* _Work instruction_:
Which lines of the data below contain "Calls"? Please show them all.

(Data extracted from a collection)
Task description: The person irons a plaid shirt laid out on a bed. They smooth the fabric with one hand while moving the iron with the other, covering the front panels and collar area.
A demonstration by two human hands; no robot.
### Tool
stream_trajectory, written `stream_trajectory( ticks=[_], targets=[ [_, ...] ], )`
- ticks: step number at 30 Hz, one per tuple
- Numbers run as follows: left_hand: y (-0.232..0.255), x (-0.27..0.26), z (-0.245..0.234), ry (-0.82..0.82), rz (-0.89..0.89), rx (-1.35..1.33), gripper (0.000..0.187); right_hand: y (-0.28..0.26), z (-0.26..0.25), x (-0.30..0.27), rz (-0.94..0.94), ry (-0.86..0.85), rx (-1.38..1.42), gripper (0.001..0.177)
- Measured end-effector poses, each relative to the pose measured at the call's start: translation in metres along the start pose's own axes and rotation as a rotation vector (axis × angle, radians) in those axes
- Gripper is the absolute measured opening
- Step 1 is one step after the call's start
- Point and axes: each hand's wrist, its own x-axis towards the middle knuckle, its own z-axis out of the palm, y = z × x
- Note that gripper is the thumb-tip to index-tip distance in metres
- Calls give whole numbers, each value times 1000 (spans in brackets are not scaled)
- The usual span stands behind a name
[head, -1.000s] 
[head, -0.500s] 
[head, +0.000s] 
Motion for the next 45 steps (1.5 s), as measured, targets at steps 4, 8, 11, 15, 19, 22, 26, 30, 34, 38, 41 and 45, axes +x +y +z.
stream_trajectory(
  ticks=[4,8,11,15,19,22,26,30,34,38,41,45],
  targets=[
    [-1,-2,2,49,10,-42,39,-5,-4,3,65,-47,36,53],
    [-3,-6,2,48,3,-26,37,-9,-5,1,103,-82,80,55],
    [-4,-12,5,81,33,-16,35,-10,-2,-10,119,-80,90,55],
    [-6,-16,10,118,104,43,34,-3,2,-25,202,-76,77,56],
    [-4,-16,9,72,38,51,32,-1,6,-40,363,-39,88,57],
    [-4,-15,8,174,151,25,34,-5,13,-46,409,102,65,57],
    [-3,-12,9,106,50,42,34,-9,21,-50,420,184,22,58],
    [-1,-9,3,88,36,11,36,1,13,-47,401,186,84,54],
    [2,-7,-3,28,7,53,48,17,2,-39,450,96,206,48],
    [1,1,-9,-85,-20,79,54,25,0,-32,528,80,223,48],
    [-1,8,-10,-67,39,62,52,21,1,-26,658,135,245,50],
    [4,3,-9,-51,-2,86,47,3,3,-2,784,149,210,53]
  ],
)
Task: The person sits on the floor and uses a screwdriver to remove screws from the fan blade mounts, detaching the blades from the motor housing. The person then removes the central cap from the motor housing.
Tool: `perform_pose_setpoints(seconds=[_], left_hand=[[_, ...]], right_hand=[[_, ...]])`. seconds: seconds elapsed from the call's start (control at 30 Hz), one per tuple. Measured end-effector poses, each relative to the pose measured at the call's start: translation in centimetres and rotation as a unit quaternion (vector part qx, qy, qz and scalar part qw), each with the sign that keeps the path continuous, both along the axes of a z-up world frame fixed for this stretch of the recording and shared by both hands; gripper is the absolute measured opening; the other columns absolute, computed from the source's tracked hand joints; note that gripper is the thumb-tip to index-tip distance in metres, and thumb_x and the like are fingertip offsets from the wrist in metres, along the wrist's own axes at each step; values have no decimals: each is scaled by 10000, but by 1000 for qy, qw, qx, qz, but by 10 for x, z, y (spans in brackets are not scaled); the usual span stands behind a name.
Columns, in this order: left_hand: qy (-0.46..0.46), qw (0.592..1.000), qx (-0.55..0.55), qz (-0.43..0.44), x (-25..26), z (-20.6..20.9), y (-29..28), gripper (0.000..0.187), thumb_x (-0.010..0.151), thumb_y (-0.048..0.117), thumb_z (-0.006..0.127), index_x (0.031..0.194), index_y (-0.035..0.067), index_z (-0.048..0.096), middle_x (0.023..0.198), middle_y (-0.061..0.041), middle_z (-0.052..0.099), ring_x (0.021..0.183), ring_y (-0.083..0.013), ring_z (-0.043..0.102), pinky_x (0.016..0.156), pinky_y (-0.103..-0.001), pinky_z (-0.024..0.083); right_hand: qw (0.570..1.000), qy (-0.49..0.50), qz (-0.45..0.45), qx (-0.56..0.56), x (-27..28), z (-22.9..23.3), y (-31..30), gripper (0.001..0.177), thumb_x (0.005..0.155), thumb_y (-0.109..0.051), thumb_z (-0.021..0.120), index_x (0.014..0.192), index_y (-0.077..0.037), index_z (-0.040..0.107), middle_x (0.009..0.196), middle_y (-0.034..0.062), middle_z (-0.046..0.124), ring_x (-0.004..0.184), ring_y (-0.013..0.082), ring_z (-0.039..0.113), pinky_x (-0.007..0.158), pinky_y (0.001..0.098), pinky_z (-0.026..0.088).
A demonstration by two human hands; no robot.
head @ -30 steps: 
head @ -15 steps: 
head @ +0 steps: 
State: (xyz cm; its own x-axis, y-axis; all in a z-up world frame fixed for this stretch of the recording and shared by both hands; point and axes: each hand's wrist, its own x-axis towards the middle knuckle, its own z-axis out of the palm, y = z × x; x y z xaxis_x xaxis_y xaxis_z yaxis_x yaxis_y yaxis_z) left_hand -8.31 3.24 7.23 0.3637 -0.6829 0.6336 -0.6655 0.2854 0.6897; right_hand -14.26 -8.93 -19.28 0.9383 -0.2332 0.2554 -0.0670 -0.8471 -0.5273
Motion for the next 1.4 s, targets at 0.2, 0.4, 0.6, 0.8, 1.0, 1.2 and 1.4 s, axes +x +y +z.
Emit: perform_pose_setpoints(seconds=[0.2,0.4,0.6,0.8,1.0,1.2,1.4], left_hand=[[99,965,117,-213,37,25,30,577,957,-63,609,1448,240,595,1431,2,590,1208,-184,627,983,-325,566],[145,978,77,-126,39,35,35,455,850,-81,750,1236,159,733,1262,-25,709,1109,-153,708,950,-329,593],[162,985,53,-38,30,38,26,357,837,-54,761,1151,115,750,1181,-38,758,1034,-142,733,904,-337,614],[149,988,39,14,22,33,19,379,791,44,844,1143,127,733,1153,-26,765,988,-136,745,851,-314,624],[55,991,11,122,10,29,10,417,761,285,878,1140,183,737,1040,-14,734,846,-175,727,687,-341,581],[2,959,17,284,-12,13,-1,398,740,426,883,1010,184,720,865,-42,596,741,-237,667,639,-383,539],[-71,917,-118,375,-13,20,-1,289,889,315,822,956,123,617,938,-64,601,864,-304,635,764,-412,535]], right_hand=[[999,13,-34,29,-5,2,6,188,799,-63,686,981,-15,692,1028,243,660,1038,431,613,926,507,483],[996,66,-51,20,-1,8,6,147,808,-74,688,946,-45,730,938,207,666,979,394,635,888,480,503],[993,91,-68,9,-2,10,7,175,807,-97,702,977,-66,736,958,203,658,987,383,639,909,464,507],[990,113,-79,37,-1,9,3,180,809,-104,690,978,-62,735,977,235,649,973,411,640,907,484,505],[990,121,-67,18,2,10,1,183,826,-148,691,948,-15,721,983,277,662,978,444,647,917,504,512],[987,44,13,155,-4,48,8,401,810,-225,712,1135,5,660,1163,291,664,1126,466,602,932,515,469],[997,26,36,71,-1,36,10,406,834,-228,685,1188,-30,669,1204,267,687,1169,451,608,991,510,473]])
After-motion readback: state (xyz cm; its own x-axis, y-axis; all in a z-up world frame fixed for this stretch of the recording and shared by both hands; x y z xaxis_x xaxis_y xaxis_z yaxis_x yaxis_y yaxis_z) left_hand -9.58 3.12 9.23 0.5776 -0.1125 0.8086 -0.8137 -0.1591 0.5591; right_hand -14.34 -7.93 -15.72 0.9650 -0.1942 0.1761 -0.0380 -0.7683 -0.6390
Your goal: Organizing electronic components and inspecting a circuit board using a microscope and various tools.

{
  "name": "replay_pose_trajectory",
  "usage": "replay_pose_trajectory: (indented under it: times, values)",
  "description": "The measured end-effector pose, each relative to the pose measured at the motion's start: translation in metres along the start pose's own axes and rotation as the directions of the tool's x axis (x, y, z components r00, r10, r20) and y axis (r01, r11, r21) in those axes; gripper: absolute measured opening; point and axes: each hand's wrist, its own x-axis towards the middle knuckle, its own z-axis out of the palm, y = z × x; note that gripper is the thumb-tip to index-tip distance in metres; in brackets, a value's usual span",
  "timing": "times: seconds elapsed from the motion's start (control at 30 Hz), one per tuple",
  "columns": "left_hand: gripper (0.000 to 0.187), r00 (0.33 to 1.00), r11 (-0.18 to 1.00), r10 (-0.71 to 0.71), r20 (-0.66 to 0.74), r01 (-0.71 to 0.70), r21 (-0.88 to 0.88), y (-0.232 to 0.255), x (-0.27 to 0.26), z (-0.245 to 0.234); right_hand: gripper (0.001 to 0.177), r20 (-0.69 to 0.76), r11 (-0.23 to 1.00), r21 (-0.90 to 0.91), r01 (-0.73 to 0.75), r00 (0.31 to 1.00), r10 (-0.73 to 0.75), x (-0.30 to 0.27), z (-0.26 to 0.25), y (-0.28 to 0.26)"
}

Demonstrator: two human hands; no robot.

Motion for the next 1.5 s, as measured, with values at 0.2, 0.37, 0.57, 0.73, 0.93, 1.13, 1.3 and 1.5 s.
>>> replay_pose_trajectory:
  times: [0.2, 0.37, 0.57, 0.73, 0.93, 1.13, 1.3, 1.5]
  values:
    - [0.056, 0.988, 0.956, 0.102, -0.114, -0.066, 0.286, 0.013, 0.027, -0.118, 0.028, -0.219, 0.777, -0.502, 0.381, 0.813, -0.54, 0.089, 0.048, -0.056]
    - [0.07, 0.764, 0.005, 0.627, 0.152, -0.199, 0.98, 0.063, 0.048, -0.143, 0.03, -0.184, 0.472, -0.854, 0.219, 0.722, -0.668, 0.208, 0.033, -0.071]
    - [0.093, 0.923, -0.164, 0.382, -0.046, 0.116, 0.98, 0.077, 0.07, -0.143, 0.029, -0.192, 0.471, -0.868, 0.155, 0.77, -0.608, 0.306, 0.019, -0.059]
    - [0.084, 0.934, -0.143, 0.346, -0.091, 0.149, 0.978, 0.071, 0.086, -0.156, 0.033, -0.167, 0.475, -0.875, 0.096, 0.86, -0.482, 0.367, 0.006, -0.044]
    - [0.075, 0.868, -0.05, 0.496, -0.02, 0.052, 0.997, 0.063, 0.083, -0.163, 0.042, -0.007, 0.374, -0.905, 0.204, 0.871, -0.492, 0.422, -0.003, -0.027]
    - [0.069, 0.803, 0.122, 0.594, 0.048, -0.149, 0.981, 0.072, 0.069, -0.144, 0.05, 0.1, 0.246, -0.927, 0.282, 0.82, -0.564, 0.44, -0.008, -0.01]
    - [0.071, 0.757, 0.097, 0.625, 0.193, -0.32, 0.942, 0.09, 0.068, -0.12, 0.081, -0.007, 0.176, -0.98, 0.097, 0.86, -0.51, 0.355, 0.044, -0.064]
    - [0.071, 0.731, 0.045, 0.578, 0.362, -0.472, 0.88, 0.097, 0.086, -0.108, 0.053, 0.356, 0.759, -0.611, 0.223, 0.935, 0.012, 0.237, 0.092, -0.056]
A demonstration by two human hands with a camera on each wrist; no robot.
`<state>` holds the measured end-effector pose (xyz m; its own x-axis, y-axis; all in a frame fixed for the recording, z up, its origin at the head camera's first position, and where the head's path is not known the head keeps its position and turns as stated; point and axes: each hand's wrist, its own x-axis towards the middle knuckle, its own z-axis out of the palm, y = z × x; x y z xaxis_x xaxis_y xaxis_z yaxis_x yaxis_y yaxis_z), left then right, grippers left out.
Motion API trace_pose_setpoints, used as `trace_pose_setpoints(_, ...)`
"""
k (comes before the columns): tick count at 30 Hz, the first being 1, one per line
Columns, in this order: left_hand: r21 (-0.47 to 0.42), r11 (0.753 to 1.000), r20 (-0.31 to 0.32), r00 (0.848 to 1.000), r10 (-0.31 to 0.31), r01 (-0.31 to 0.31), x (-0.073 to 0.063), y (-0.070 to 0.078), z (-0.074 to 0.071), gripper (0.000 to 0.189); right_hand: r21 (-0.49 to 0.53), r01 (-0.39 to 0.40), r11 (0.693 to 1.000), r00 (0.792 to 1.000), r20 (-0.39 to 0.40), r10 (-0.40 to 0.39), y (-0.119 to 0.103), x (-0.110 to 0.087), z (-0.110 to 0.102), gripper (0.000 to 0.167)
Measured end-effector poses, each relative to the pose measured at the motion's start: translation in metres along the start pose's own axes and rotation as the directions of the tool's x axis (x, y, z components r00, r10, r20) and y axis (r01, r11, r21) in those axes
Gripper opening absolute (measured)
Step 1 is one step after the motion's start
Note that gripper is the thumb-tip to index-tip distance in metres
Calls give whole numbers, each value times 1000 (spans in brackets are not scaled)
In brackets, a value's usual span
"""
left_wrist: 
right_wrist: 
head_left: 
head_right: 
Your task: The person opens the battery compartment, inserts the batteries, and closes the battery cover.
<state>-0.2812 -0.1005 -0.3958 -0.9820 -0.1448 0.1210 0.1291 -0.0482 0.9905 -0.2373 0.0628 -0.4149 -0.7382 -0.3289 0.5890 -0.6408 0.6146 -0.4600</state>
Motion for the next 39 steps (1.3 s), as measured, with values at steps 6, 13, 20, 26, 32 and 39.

* _Result_:
- Calls give whole numbers, each value times 1000 (spans in brackets are not scaled)
Calls give whole numbers, each value times 1000 (spans in brackets are not scaled)

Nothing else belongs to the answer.